Haberde, Dış Ticaret Müsteşarlığı tarafından ihracatta katma değer oranı yüksek bulunarak girişimcilere önerilen alanların da bir listesi yer almakta. Listede yer alan 24 sektörün tamamı, yer yer "reel sektör" olarak da adlandırılan "imalat sektörü" ile ilgili. Liste, alkollü içkilerin üretiminden, gemi yapımı ve onarımına; kâğıt ürünleri üretiminden, kitap-broşür yayımına; silah ve mühimmat imalatından, tank, sarnıç ve metal muhafaza imalatına; cam ve cam ürünleri imalatından, takım tezgâhları imalatına kadar çok geniş bir alanı kapsıyor. Bu listede yer alan sektörlere şöyle "alıcı gözüyle" bakacak olursanız, ülkemizde bu sektörleri var eden kuruluşların, Kemalizmin 6 ilkesinden birisi olan Devletçilik ilkesinin gereği olarak kurulan, geliştiren dev kamu kuruluşları olduğunu görürsünüz. TEKEL, SEKA, MKEK...bu listeyi ete kemiğe büründüren dev kamu kuruluşlarından sadece bir kaçı...Eğer bu sektörler bugün ihracatta katma değeri yüksek sektörlerin başında geliyor ve bu özeliğiyle Dış Ticaret Müsteşarlığı tarafından girişimcilere öneriliyorsa, bu durum Kemalizmin ülkemiz gerçeklerine uygun olarak geliştirdiği planlı ekonomi ve kalkınma stratejilerinin ne kadar isabetli olduğunun açık bir göstergesi değil de nedir?
Bu yazıyı yazmamın nedeni, Dış Ticaret Müsteşarlığı tarafından girişimcilere önerilen listede, diğer pek çok imalat sektörüyle birlikte "takım tezgâhları imalatı" sektörüne rastlamış olmamdır. Ülkemizde "takım tezgâhları imalatı" sektörünün öncülüğünü TAKSAN (Takım Tezgahları Sanayii ve Ticaret Anonim Şirketi) yapmaktadır. Bir mühendis olarak 10 yıldır çalışmakta olduğum bu kuruluş, kârlı ve verimli çalışmadığı gerekçesiyle 1998 yılından bu yana özelleştirme "kapsam ve programı"nda (daha doğrusu kıskacında) özelleştirileceği günü beklemektedir!

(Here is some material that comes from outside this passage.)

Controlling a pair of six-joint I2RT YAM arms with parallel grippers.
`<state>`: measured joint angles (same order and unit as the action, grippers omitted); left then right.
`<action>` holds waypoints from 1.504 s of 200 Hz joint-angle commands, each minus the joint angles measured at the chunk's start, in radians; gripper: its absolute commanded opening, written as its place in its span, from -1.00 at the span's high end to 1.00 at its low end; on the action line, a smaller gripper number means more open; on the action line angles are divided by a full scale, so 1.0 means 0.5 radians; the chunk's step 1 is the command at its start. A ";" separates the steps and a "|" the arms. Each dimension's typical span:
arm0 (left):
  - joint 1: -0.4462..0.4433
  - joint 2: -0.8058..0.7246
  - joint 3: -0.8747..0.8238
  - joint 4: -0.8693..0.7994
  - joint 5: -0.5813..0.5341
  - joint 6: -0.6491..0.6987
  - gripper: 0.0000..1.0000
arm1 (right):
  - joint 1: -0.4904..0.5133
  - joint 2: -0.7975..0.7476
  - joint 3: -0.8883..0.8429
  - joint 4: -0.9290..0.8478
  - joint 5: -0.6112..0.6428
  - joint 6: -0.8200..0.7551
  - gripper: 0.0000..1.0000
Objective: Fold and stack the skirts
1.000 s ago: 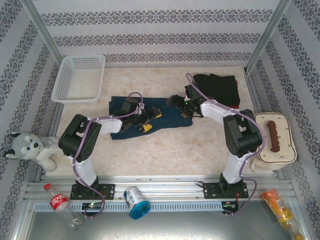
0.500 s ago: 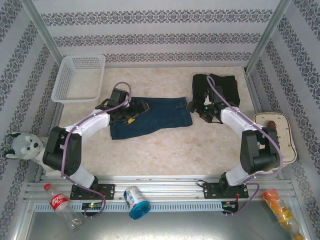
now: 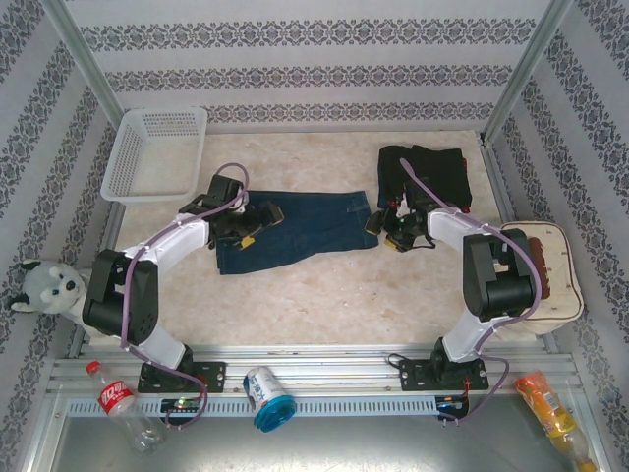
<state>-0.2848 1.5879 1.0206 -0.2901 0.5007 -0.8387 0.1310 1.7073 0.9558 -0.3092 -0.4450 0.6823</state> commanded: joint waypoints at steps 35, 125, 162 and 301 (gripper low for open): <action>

TAKSAN, ülkemiz sanayiinin gereksinim duyduğu torna, freze, matkap vb. hassas takım tezgahlarının üretimi amacıyla Kayseri'de "entegre bir tesis" olarak kurulmuştur. Takım tezgahlarının üretimi için gerekli her türlü imalat ve montaj tesisi kuruluş bünyesinde yer almaktadır. Sınırlı üretim kapasitesi ve ürün çeşitliliğiyle üretim yapan kuruluşları saymazsak, TAKSAN, geniş üretim yelpazesiyle ülkemizde hem üniversal hem de CNC (bilgisayar kontrollü) hassas takım tezgahları üretimi yapan tek üretici kuruluştur. Buna karşılık, sektörde faaliyet gösteren 200 kadar ithalatçı firma yer almaktadır. TAKSAN kendi başına ülkemiz takım tezgahı ihtiyacının yalnızca yüzde 10-15 kadarını karşılayabilmektedir. Küçük bir atölyeden büyük fabrikalara kadar metal imalat sanayii sektöründe faaliyet gösteren her kuruluşun en azından bir tornaya, frezeye,taşlama tezgahına, matkap tezgahına gereksinim duyacağı açıktır. Bu açıdan baktığımızda, 1984 yılından beri fabrikalar için üretim araçları üretimi yapan TAKSAN, aslında ülkemizde "fabrika yapan fabrika" konumundadır. Bu paragraf umarım özelleştirme politikalarını salt "kâr-zarar" parantezine sıkıştırmanın yanlışlığını "içerden bir bakışla" yeterince vurgulayabilmiştir.